From mboxrd@z Thu Jan  1 00:00:00 1970
Return-Path: <linux-kernel-owner@vger.kernel.org>
Received: (majordomo@vger.kernel.org) by vger.kernel.org via listexpand
	id S932102AbcG2Aue (ORCPT <rfc822;w@1wt.eu>);
	Thu, 28 Jul 2016 20:50:34 -0400
Received: from mx.ewheeler.net ([66.155.3.69]:34749 "EHLO mail.ewheeler.net"
	rhost-flags-OK-OK-OK-FAIL) by vger.kernel.org with ESMTP
	id S1752684AbcG2Auc (ORCPT <rfc822;linux-kernel@vger.kernel.org>);
	Thu, 28 Jul 2016 20:50:32 -0400
Date: Thu, 28 Jul 2016 17:50:14 -0700 (PDT)
From: Eric Wheeler <bcache@lists.ewheeler.net>
X-X-Sender: lists@mail.ewheeler.net
To: linux-block@vger.kernel.org
cc: dm-devel@redhat.com, linux-raid@vger.kernel.org,
        linux-kernel@vger.kernel.org, linux-bcache@vger.kernel.org
Subject: To add, or not to add, a bio REQ_ROTATIONAL flag
Message-ID: <alpine.LRH.2.11.1607281603530.10662@mail.ewheeler.net>
User-Agent: Alpine 2.11 (LRH 23 2013-08-11)
MIME-Version: 1.0
Content-Type: TEXT/PLAIN; charset=US-ASCII
Sender: linux-kernel-owner@vger.kernel.org
List-ID: <linux-kernel.vger.kernel.org>
X-Mailing-List: linux-kernel@vger.kernel.org

Hello all,

With the many SSD caching layers being developed (bcache, dm-cache, 
dm-writeboost, etc), how could we flag a bio from userspace to indicate 
whether the bio is preferred to hit spinning disks instead of an SSD?

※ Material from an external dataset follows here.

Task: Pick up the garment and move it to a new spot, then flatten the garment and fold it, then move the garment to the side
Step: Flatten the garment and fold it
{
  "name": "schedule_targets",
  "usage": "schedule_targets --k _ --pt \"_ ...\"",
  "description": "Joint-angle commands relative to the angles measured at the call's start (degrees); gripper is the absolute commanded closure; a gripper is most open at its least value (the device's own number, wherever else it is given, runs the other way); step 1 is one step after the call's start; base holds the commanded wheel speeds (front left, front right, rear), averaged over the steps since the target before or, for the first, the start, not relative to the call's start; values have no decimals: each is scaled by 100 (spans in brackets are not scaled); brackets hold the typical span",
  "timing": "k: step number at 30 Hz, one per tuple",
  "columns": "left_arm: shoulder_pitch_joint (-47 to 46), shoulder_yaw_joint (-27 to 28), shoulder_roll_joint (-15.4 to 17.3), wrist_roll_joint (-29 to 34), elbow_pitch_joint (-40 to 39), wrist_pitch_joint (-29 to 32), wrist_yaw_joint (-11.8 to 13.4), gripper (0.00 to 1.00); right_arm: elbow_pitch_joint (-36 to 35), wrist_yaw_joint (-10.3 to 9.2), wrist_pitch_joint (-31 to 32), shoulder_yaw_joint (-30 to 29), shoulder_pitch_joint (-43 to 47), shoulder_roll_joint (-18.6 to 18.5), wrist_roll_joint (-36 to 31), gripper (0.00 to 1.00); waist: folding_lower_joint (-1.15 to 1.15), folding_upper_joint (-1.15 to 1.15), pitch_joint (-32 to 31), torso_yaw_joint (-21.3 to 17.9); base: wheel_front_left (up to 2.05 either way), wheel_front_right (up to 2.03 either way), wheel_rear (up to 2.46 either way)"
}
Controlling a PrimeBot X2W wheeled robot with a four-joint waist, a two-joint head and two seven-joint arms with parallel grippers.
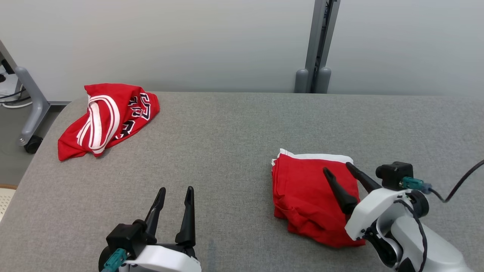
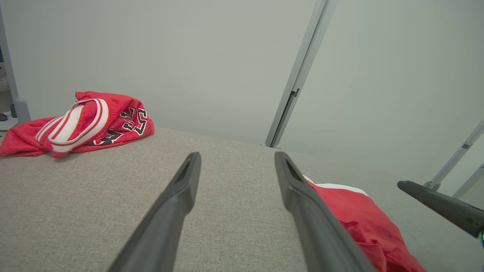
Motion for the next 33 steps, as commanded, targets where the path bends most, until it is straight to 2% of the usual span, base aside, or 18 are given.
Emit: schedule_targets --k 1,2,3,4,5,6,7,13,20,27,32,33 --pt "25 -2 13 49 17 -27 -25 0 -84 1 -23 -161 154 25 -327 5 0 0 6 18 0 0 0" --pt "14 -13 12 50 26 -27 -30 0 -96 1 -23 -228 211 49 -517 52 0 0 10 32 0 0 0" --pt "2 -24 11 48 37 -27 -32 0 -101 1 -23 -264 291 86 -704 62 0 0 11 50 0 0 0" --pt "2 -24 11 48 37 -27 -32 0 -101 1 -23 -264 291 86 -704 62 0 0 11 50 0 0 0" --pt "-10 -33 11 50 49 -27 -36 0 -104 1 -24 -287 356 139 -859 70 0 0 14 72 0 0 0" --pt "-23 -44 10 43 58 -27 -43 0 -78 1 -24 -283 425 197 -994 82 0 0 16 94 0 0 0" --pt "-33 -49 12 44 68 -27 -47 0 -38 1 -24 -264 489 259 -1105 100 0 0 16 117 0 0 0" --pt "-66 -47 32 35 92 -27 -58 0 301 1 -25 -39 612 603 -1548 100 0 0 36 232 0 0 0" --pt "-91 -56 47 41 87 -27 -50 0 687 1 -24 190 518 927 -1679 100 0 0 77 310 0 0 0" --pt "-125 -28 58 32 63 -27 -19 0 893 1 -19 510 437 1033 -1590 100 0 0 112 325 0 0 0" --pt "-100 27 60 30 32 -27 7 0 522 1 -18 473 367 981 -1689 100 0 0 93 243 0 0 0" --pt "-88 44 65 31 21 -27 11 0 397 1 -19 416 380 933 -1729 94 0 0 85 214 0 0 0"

Unnecessary promotions, evections, and writeback increase the write burden 
on the caching layer and burns out SSDs too fast (TBW), thus requring 
equipment replacement.

Is there already a mechanism for this that could be added to the various 
caching mechanisms' promote/demote/bypass logic?

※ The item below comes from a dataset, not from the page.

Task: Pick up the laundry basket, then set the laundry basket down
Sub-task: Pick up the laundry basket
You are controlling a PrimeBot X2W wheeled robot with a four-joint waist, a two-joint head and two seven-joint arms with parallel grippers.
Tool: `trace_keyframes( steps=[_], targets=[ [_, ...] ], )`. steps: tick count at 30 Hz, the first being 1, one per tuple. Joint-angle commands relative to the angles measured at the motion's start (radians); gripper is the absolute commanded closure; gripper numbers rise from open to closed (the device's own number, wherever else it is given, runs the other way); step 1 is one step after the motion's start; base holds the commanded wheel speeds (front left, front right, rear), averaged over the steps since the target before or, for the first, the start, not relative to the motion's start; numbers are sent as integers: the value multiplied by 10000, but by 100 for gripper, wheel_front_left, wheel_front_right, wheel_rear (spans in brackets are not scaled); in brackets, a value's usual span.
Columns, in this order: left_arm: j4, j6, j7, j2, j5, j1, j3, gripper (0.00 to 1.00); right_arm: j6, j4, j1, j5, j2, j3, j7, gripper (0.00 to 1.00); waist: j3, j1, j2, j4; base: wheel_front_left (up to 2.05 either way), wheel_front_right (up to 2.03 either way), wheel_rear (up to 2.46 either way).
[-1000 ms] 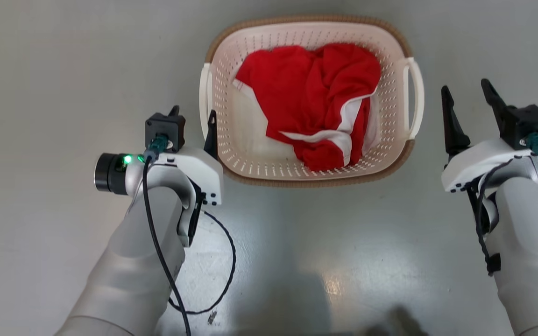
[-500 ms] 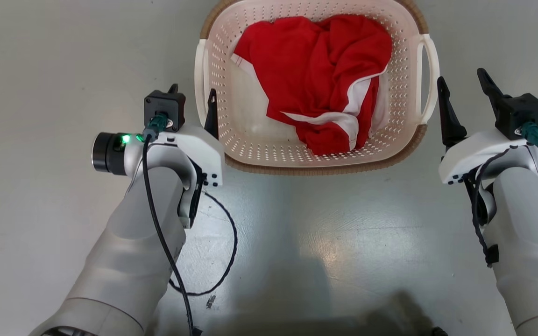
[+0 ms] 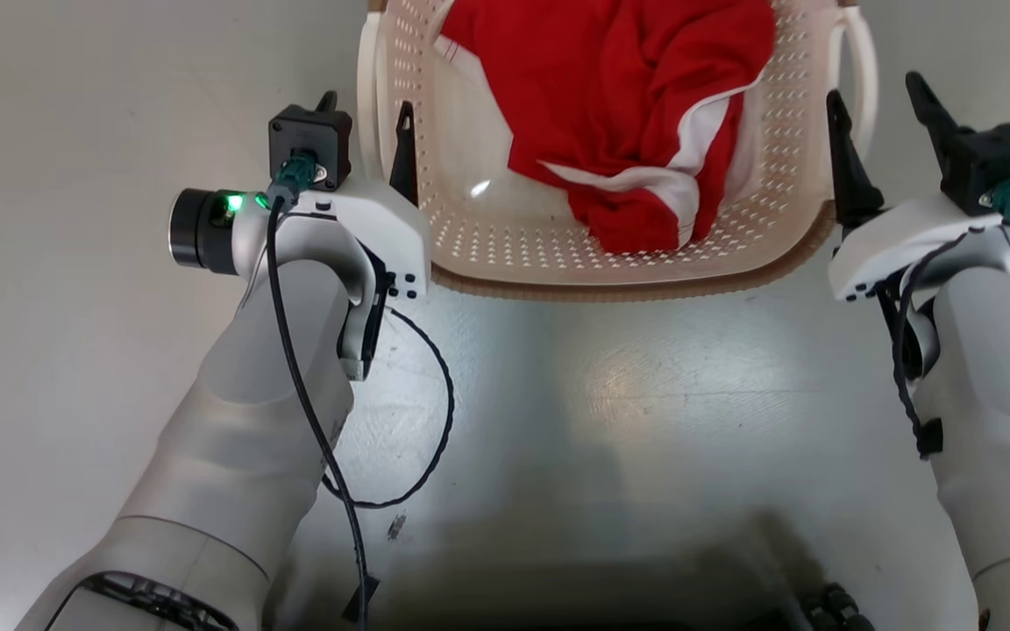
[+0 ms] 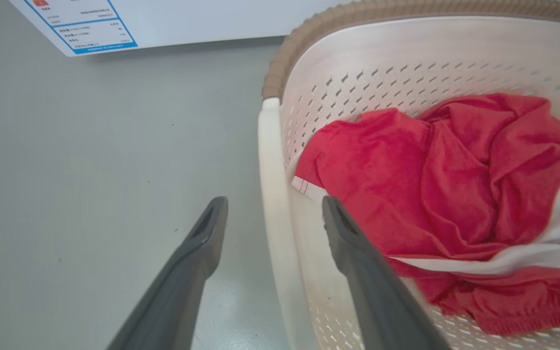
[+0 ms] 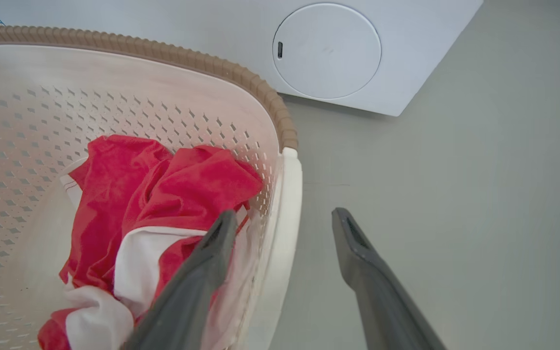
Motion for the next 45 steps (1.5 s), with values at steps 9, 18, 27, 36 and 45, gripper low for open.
trace_keyframes(
  steps=[9, 18, 27, 36, 45],
  targets=[
    [98, 195, -63, 189, -309, -446, -177, 0, 62, 300, -334, 73, 207, 128, -138, 0, 671, 0, 0, 134, 0, 0, 0],
    [735, 95, -63, 189, -652, -915, -303, 0, 62, 934, -766, 77, 360, 153, -138, 0, 876, 0, 0, 42, 0, 0, 0],
    [1312, -74, -63, 189, -955, -1275, -441, 0, 62, 1532, -1085, 87, 455, 158, -138, 0, 970, 0, 0, -43, 0, 0, 0],
    [1393, -71, -63, 189, -1133, -1471, -669, 0, 62, 1672, -1187, 115, 541, 170, -138, 0, 975, 0, 0, -52, 0, 0, 0],
    [1364, -46, -63, 189, -1268, -1424, -851, 0, 62, 1795, -1170, 172, 538, 129, -138, 0, 928, 0, 0, -13, 0, 0, 0]
  ],
)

For example, I would like to prevent backups from influencing the cache 
eviction logic. Neither do I wish to evict cache due to a bio from a 
backup process, nor do I wish a bio from the backup process to be cached 
on the SSD.  


We would want to bypass the cache for IO that is somehow flagged to bypass 
block-layer caches and use the rotational disk unless the referenced block 
already exists on the SSD.

There might be two cases here that would be ideal to unify without 
touching filesystem code:

  1) open() of a block device

  2) open() on a file such that a filesystem must flag the bio

I had considered writing something to detect FADV_SEQUENTIAL/FADV_NOREUSE 
or `ionice -c3` on a process hitting bcache and modifying 
check_should_bypass()/should_writeback() to behave as such.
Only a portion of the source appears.